• [Task statement]:
Scan the entries below. Report each line where the string "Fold" occurs.
(Entries shown Opens)
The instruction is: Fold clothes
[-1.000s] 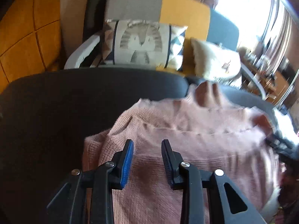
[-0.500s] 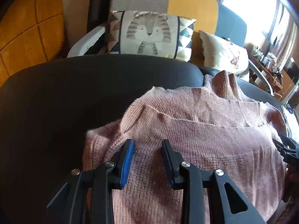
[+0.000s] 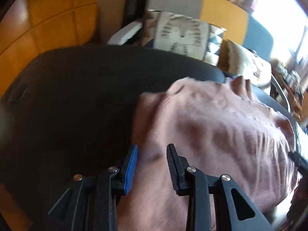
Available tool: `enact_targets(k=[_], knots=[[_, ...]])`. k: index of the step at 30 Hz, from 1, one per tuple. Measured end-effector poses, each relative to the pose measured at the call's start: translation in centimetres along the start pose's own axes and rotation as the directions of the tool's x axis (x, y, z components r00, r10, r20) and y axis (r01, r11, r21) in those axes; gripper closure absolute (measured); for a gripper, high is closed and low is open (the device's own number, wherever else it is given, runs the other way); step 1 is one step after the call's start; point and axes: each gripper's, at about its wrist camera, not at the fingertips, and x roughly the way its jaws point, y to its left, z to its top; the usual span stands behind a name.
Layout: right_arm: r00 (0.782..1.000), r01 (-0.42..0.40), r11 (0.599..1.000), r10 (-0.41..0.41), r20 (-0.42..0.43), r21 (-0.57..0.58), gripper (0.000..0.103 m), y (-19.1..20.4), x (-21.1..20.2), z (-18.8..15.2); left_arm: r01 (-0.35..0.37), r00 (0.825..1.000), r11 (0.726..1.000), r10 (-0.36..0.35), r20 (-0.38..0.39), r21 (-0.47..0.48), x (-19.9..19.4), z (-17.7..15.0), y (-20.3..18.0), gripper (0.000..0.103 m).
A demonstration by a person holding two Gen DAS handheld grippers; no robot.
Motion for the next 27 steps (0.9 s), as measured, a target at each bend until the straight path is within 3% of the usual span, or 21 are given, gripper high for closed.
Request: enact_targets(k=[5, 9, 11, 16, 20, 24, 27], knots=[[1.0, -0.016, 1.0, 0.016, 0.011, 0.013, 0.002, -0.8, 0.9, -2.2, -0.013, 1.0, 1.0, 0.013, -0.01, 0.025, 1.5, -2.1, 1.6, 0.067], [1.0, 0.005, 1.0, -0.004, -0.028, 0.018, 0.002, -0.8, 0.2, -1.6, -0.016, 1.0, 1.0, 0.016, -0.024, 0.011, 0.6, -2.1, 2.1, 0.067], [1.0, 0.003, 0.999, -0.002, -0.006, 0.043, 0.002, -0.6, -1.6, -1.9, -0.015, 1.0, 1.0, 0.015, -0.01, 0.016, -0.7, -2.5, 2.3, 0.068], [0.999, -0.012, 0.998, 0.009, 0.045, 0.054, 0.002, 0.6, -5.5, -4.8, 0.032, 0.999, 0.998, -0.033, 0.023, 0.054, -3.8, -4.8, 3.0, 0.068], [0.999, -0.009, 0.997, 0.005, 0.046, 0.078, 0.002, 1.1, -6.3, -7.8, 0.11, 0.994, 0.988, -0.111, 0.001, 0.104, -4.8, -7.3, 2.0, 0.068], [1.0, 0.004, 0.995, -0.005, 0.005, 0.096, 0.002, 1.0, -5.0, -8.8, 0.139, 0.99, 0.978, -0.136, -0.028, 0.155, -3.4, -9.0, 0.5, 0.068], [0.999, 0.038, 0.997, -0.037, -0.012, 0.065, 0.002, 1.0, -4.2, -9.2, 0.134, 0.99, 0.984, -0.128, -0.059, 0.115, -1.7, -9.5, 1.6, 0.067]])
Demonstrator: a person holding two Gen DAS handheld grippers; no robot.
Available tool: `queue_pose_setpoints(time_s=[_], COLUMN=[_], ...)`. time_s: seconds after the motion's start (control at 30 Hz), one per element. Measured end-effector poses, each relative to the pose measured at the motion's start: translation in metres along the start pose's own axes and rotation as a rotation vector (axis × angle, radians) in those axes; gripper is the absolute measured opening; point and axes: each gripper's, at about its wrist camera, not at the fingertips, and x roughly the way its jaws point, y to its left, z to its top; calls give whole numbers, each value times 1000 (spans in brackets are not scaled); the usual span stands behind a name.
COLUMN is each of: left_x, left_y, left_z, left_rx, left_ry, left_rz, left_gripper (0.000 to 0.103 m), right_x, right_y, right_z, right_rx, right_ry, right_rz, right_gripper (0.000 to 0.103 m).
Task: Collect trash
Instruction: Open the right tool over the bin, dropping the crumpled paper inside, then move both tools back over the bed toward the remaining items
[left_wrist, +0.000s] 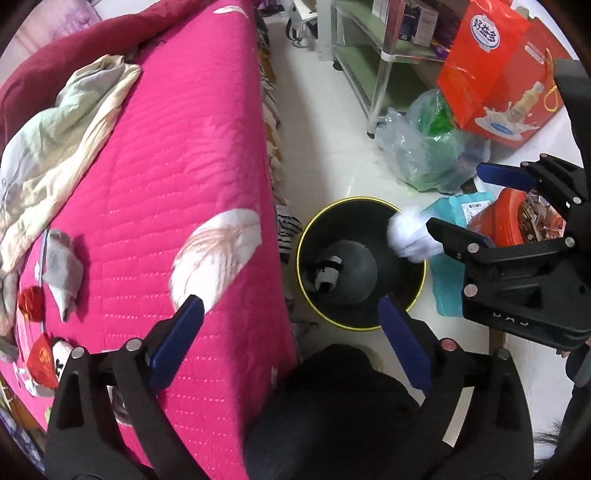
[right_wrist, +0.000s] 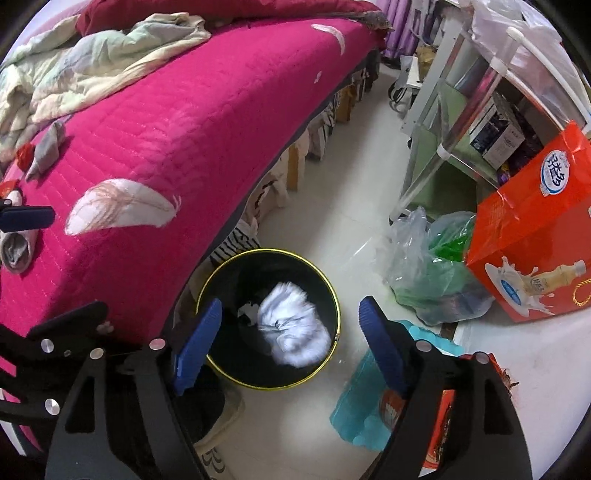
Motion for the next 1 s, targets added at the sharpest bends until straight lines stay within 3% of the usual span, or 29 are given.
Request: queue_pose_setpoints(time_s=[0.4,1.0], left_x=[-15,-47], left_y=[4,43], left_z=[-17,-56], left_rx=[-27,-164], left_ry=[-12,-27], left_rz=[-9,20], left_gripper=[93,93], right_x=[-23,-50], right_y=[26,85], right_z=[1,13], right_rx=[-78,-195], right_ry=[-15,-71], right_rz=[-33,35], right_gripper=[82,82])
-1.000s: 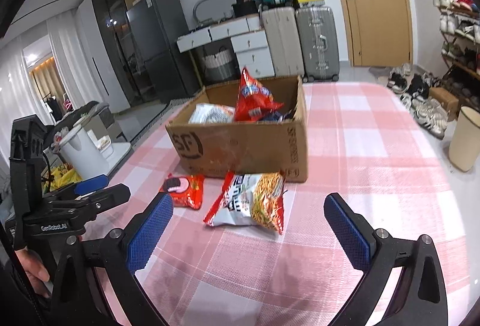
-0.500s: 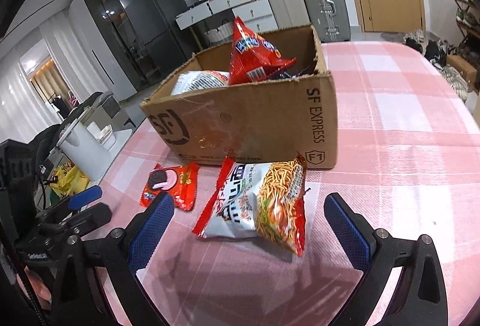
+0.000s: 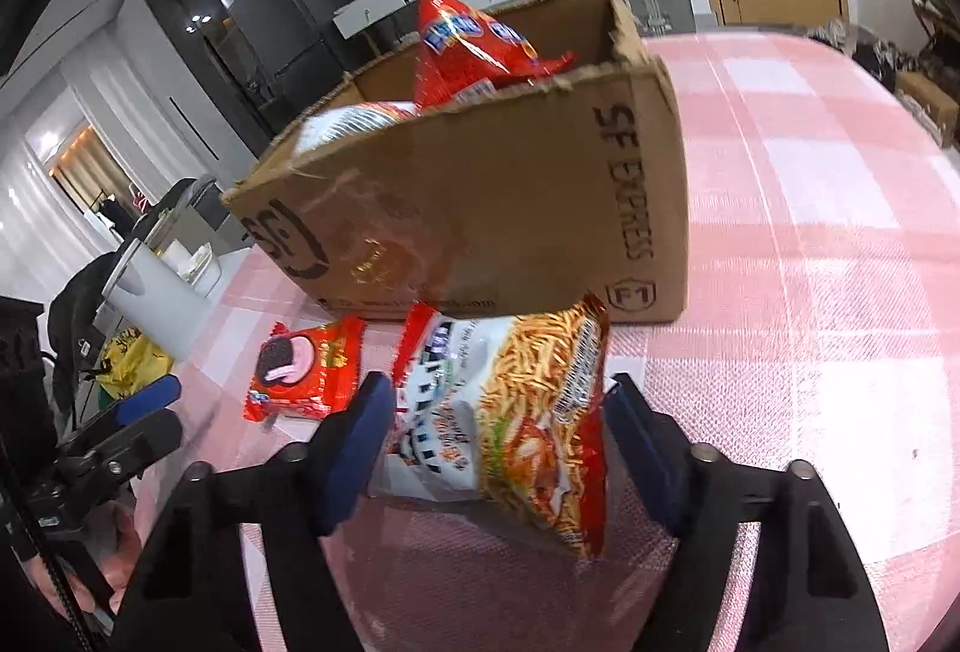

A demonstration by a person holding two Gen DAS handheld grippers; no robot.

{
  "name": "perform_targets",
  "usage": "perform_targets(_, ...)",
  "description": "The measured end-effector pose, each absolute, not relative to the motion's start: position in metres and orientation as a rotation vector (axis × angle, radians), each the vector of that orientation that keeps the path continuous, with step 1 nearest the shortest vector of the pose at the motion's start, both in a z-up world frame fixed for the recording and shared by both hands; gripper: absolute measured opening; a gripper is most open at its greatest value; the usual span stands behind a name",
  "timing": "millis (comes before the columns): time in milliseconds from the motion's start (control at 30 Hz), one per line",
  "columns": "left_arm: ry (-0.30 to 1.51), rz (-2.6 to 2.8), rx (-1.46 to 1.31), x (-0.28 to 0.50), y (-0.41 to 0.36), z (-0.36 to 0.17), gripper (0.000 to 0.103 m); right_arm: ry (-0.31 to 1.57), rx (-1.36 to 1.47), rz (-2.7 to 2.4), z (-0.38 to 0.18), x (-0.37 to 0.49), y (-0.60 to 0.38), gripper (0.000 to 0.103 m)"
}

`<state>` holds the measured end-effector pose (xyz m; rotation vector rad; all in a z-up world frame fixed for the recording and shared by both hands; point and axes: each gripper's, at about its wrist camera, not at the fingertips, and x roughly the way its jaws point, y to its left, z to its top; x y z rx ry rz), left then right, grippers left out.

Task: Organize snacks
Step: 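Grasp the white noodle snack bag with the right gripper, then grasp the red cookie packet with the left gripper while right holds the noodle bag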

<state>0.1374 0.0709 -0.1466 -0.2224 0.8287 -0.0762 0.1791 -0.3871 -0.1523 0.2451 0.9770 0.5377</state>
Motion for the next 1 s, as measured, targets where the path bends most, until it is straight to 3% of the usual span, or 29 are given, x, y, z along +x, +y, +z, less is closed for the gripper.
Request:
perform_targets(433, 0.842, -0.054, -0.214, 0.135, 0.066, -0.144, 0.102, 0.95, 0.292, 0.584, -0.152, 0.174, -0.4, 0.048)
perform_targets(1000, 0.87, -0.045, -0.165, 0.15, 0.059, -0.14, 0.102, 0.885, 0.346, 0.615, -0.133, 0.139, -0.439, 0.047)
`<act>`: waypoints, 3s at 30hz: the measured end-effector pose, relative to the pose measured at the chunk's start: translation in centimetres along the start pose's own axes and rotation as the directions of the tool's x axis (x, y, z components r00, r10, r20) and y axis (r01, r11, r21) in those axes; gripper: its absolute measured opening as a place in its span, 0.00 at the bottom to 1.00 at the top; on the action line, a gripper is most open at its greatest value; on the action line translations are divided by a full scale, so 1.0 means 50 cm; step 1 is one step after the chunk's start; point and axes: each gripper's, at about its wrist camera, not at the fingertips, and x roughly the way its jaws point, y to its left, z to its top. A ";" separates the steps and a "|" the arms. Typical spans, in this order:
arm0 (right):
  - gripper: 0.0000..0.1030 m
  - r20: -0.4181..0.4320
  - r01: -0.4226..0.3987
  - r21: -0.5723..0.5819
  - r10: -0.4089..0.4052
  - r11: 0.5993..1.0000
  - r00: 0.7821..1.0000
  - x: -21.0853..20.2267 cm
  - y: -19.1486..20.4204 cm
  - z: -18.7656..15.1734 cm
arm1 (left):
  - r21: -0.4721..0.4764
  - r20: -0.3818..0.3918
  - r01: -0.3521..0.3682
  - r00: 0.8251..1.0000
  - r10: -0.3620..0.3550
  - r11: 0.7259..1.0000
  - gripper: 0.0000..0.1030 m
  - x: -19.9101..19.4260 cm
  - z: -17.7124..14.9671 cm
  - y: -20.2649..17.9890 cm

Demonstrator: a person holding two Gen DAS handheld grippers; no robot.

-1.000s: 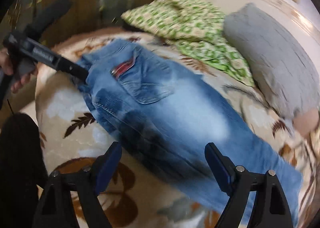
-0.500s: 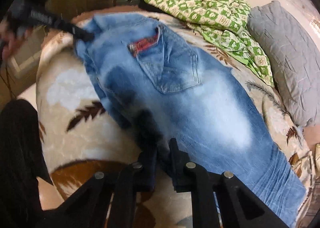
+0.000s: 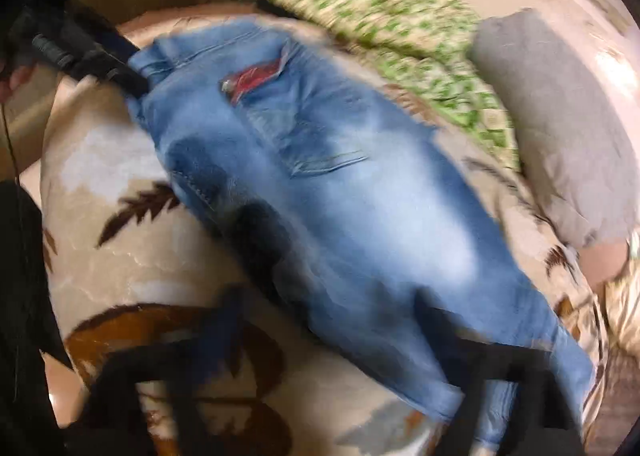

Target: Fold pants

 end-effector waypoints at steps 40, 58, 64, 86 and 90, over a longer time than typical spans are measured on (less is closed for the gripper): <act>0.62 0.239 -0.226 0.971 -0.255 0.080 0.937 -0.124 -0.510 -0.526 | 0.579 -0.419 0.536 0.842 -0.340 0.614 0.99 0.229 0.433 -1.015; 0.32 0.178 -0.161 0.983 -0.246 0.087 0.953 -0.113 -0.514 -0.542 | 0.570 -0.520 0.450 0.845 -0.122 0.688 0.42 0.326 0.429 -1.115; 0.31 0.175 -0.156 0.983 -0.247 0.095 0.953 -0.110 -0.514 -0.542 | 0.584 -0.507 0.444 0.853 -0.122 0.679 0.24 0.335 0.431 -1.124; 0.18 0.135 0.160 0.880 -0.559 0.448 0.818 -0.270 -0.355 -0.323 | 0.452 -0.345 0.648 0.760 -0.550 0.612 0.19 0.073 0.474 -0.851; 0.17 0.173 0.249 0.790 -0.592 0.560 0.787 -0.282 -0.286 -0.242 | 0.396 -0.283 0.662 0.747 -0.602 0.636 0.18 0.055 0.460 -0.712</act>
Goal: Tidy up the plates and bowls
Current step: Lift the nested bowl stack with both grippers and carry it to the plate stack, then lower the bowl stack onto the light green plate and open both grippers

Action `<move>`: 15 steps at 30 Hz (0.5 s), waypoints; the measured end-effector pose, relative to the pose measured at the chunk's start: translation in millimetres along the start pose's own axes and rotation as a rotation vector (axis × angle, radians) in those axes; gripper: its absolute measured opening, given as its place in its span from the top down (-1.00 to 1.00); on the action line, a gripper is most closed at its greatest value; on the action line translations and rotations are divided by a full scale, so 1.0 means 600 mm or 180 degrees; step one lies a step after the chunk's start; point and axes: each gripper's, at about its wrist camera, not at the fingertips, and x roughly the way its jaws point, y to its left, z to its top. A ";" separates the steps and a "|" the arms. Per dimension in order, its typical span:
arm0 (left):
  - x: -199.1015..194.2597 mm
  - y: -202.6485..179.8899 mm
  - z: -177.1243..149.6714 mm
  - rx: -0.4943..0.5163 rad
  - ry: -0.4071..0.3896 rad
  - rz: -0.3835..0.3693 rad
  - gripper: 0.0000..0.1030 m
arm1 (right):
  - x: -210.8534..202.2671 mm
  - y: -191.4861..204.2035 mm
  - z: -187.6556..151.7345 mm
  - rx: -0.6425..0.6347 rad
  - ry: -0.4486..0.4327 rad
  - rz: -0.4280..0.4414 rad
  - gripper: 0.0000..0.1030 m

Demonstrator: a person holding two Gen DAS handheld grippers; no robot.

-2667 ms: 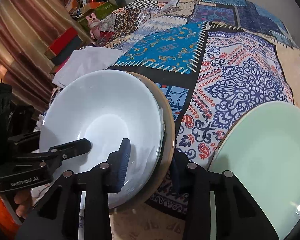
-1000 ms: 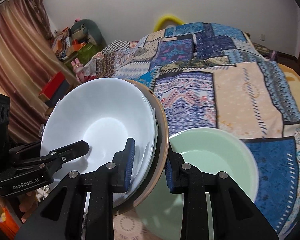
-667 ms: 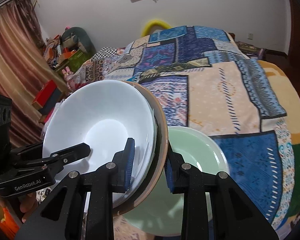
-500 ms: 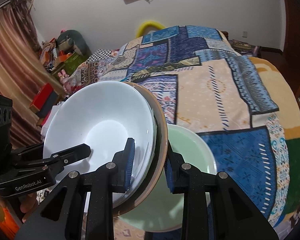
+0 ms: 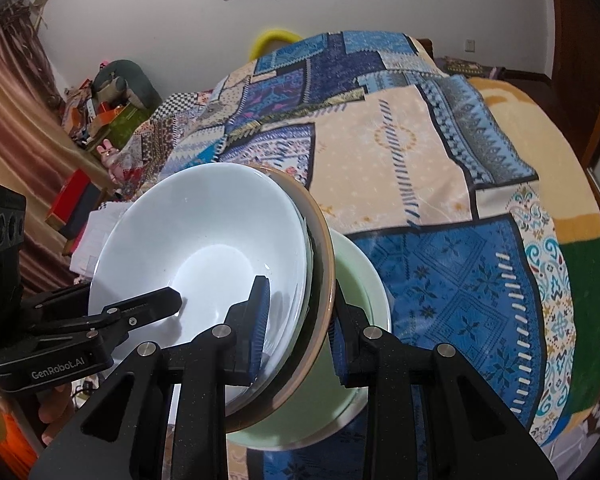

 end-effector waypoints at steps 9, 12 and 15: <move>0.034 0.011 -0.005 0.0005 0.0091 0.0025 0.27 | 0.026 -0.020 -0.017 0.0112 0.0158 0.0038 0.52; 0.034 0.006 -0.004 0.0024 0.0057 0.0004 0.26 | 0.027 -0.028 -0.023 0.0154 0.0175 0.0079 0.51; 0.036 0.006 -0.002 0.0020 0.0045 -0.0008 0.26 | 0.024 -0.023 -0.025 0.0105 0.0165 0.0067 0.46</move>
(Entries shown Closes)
• [Reply to the exercise]:
The instruction is: Fold clothes
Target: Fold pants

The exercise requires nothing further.